Case ID: ad2d_134/html/0467-02.html
Source: Caselaw Access Project
Author: {"author": "", "license": "Public Domain", "url": "https://static.case.law/"}
Date Created: 2024-08-24T03:29:51.129683

The People of the State of New York, Respondent, v Floyd Tweedy, Appellant.
   Appeal by the defendant from a judgment of the Supreme Court, Westchester County (Martin, J.), rendered May 6, 1985, convicting him of rape in the first degree, sodomy in the first degree, sexual abuse in the first degree and assault in the second degree, upon a jury verdict, and imposing sentence. The appeal brings up for review the denial (Ritter, J.), after a hearing, of that branch of the defendant’s omnibus motion which was to suppress identification testimony.

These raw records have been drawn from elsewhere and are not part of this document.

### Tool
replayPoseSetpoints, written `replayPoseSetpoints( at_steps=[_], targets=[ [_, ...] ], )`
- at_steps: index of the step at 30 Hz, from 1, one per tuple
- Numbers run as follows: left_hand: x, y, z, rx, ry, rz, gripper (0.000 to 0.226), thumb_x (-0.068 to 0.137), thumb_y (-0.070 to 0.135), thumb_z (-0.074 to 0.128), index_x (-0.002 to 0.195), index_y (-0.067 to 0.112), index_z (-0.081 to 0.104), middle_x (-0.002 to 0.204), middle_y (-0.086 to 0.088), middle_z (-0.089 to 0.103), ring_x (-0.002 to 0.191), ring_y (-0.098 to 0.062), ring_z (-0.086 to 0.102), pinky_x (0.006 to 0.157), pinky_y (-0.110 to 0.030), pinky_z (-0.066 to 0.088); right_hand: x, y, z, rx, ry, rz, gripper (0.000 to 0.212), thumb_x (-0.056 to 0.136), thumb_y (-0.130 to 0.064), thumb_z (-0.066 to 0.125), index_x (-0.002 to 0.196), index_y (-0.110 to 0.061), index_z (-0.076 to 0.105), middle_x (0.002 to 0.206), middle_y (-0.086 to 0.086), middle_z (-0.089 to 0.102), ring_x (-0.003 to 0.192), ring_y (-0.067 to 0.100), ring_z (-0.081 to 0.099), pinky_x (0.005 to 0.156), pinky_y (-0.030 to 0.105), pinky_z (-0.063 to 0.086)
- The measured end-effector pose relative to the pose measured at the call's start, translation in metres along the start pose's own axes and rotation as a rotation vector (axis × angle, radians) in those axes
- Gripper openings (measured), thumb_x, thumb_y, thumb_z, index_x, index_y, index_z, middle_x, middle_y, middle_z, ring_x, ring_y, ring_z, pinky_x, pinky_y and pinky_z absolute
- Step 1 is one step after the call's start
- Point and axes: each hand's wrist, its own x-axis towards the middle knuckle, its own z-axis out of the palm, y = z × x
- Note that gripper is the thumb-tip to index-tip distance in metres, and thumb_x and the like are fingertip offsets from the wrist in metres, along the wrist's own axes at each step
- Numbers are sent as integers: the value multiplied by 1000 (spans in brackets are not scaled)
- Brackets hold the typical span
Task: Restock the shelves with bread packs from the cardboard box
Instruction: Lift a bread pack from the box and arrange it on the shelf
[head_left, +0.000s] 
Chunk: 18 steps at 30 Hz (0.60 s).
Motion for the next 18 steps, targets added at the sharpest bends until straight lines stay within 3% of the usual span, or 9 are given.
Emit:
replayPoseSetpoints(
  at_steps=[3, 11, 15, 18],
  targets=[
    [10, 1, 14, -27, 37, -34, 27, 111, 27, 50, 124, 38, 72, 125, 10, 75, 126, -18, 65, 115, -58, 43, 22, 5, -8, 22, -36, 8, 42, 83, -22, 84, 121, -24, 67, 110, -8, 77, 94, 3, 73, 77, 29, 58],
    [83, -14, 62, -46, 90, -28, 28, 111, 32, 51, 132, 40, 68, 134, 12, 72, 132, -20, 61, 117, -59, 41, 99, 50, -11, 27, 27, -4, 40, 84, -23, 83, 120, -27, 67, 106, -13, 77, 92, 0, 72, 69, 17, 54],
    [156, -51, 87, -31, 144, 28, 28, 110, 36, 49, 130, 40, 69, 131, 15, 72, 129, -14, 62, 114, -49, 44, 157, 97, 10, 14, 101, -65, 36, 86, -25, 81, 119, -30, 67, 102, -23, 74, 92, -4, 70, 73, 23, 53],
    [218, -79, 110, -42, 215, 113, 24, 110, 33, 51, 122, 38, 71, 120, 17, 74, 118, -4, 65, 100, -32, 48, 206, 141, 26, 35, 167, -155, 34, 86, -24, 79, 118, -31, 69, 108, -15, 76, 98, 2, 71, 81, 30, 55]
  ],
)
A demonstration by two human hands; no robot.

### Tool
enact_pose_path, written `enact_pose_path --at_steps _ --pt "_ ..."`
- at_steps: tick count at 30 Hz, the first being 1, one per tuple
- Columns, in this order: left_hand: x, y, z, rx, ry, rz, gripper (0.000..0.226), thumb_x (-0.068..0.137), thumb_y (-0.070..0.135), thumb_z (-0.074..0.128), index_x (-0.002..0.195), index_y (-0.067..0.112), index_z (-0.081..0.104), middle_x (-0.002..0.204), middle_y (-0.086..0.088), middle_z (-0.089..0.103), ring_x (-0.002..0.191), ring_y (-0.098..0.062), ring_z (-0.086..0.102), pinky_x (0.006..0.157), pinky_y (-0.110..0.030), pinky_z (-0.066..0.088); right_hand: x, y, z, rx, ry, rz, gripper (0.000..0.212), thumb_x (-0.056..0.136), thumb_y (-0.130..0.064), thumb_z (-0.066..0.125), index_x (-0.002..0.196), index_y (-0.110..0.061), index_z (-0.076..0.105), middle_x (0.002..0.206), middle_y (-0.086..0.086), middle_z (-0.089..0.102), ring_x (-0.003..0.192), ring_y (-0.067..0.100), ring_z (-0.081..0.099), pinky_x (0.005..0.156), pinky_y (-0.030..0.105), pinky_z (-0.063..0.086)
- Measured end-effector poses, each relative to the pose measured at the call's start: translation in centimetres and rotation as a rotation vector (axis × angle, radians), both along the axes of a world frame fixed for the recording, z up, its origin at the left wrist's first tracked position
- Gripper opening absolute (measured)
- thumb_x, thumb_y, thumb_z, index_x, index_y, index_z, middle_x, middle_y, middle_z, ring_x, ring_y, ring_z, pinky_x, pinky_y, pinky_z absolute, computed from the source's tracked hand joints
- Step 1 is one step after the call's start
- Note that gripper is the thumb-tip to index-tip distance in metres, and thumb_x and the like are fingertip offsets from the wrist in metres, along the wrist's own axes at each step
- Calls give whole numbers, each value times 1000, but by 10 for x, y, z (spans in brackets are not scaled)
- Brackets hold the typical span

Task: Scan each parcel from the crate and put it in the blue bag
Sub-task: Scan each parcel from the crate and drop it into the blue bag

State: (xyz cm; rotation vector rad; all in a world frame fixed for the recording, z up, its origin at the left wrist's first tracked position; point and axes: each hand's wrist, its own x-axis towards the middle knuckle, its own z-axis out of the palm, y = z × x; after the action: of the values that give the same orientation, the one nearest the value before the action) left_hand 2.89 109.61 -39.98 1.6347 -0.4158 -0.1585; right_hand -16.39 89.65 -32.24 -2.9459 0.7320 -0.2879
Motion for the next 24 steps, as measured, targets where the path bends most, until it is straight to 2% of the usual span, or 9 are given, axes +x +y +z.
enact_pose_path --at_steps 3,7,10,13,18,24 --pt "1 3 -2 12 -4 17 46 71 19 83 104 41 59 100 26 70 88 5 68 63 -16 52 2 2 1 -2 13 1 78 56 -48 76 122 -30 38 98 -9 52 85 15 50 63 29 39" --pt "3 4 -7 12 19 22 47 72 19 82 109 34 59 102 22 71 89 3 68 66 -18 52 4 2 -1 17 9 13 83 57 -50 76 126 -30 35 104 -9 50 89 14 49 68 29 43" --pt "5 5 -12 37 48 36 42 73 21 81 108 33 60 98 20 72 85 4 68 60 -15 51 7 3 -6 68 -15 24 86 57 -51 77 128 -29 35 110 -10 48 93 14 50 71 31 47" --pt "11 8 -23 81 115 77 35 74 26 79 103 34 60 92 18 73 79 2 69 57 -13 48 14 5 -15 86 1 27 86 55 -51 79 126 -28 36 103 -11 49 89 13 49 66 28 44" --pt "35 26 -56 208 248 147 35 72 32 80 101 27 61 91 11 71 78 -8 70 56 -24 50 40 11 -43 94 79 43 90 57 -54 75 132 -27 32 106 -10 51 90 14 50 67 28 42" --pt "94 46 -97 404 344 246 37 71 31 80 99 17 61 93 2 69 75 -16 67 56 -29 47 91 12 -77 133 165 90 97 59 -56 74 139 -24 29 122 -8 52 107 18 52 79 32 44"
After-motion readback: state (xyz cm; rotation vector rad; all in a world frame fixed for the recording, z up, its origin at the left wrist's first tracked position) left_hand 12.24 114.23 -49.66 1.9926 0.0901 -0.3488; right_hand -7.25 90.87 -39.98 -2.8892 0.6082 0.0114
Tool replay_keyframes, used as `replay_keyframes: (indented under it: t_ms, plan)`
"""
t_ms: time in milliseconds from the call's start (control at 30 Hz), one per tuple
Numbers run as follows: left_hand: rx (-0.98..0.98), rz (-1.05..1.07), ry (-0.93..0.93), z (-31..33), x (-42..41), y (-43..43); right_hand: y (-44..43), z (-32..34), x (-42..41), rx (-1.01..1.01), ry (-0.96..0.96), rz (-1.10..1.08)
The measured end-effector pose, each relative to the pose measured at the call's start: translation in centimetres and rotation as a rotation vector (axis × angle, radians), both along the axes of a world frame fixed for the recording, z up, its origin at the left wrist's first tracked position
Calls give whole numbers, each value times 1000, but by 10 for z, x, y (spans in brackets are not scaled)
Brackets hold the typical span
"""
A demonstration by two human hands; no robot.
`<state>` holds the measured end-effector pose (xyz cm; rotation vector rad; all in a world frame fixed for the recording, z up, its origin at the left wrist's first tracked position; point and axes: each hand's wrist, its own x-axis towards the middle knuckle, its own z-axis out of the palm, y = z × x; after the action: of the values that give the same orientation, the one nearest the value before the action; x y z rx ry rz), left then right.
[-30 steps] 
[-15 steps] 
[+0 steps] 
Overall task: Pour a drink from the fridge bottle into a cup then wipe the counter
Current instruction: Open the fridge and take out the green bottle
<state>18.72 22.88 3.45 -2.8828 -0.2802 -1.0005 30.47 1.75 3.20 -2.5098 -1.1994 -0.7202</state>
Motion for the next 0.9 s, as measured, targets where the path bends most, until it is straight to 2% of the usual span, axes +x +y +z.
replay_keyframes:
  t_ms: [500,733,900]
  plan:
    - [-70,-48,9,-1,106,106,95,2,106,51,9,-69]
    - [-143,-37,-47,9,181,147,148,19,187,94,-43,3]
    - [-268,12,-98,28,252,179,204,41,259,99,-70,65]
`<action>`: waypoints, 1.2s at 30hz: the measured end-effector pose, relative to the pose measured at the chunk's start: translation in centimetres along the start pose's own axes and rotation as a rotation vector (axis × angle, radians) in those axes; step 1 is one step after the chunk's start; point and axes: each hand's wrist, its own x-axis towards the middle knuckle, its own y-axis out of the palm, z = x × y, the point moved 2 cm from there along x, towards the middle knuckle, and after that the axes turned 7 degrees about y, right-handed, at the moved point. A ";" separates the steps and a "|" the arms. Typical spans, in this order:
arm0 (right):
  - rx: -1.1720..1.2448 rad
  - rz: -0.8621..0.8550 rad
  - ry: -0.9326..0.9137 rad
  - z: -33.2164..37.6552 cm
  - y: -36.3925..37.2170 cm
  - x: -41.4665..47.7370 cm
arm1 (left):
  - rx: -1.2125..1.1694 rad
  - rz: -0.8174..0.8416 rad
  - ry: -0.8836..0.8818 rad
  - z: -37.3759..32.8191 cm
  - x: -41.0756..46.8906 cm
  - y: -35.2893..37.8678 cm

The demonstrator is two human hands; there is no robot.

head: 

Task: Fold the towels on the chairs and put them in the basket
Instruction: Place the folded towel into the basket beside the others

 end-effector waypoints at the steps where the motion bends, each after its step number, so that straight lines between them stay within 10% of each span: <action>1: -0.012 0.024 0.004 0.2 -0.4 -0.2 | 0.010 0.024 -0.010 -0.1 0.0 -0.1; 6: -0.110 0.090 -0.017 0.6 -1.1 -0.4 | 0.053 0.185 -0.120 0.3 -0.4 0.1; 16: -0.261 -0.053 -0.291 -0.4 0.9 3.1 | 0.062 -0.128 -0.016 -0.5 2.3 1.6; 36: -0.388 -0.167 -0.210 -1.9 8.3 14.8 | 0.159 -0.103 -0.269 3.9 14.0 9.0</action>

Ordered that the judgment is affirmed.

Contrary to the defendant’s present contention, "[tjhere is no automatic rule which requires that a complaining witness testify at a Wade hearing” (People v Brown, 111 AD2d 928, 929). As our previous decisions have held, it is only when the defense has established that a pretrial identification procedure was unduly suggestive, after the prosecution had met its initial burden of going forward to demonstrate reasonableness and the lack of suggestiveness, that evidence concerning an independent source for the in-court identification must be elicited from the complainant (see, People v Jones, 112 AD2d 952, lv denied 66 NY2d 615; People v Jackson, 108 AD2d 757; see also, People v Sutton, 47 AD2d 455). In this case, the prosecution satisfied its initial burden both by demonstrating that the defendant’s picture was inserted in a photographic array after an eyewitness familiar with the defendant named him as a participant in the crimes and by establishing that the array contained pictures of individuals who were similar in appearance to the defendant. The defendant’s assertion that his photograph should not have been used because he did not precisely match the complainant’s description of either of her attackers does not indicate that the identification procedure was in any way suggestive. Hence, the hearing court committed no error in denying a request by the defense that the complainant be called as a witness so that the issue of whether there was an independent source for her in-court identification could be explored. The defendant’s additional claim with respect to the Wade hearing is not preserved for appellate review and is, in any event, without merit.

We find unpersuasive the defendant’s contention that the sentences he received were harsh and excessive. The record reveals that the court properly applied all the salient sentencing factors, and we perceive no error in the imposition of the challenged sentences (see, People v Pedraza, 66 NY2d 626; People v Farrar, 52 NY2d 302; People v Suitte, 90 AD2d 80). Mollen, P. J., Brown, Rubin and Spatt, JJ., concur.